While the optimal space complexity of both speedy Q-learning and standard Q-learning are the same ( O(n) ), speedy Q-learning has superior sample and computational complexity.

The algorithm for speedy Q-learning can be seen below:

```
for k := 0,1,2,3,…,T-1 do
αk := 1 / (k + 1)
for each (x, a)ϵ Z do
Generate the next state sample Q(s,a*)
TkQk-1(x, a) := r(x, a) + γMQk-1(yk)
TkQk(x, a) := r(x, a) + γMQk(yk)
Qk+1(x, a) := Qk(x, a)+ αk(TkQk(x, a) - Qk(x, a)) + (1 - αk)( TkQk(x, a) - TkQk-1(x, a));
end
end
return QT
```

The update rule for speedy Q-learning is the following:

```
Qk + 1(x, a) =∶ Qk(x, a) + αk(TkQk(x, a) + (1 − αk)( TkQk(x, a) − TkQk − 1(x, a));
```

##### References

Hasselt, Hado V. "Double Q-learning." Double Q-learning. Neural Information Processing Systems, 2010. Web. 15 Nov. 2014.

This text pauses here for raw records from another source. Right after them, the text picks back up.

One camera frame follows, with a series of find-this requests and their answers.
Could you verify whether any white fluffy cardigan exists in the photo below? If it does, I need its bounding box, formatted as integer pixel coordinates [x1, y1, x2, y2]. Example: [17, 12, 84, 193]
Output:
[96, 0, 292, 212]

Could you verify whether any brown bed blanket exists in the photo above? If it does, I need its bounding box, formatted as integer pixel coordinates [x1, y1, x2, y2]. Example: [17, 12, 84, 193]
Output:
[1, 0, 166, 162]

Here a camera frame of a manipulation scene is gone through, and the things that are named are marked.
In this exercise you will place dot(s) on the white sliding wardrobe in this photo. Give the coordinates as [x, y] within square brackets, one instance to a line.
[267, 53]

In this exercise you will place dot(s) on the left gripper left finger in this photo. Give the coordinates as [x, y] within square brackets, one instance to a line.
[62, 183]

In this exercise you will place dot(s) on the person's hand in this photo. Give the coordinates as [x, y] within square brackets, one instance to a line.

Azar, Mohammad G., Remi Munos, Mohammad Ghavamzadeh, and Hilbert J. Kappen. "Speedy QLearning." Neural Information Processing Systems(2011): n. pag. 2011. Web. 15 Nov. 2014.

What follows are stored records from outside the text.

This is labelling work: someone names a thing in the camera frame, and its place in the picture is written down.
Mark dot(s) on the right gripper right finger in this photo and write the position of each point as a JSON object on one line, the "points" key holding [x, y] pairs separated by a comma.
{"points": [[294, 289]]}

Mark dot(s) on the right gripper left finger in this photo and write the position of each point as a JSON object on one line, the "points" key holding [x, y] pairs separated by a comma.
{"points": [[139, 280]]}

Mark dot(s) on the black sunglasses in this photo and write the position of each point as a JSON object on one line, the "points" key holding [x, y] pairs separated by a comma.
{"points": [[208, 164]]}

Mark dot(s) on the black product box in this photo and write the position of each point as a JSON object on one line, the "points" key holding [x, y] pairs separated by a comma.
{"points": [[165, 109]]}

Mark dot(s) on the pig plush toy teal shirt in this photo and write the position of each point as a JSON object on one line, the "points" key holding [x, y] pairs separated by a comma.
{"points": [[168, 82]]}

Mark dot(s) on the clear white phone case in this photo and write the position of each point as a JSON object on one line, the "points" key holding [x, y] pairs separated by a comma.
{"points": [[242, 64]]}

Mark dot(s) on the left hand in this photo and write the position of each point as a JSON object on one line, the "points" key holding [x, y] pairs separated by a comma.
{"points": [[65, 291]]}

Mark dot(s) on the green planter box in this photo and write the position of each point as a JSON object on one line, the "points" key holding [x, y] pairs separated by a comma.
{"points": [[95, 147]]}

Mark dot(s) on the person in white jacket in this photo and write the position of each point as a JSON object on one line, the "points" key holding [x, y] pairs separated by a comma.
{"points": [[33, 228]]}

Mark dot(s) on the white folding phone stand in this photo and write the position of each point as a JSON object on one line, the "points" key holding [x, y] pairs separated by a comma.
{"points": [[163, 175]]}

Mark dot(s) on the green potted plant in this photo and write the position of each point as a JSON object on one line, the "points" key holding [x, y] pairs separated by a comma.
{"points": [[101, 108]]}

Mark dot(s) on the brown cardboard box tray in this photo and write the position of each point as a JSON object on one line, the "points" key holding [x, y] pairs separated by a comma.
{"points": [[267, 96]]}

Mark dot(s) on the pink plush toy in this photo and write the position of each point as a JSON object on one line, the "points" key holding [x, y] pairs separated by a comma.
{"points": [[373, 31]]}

Strehl, Alexander L., Lihong Li, Eric Wiewiora, John Langford, and Michael L. Littman. "PAC ModelFree Reinforcement Learning." PAC Model-Free Reinforcement Learning (n.d.): n.pag. http://www.research.rutgers.edu/~lihong/pub/Strehl06Pac-Talk.pdf. Rutgers. Web. 15 Nov. 2014.

Strehl, Alexander L., Lihong Li, Eric Wiewiora, John Langford, and Michael L. Littman. "PAC ModelFree Reinforcement Learning." PAC Model-Free Reinforcement Learning. N.p., n.d. Web. 15 Nov. 2014.

Russell, Stuart, and Peter Norvig. Artificial Intelligence: A Modern Approach. S.l.: Pearson Education Limited, 2013. Print.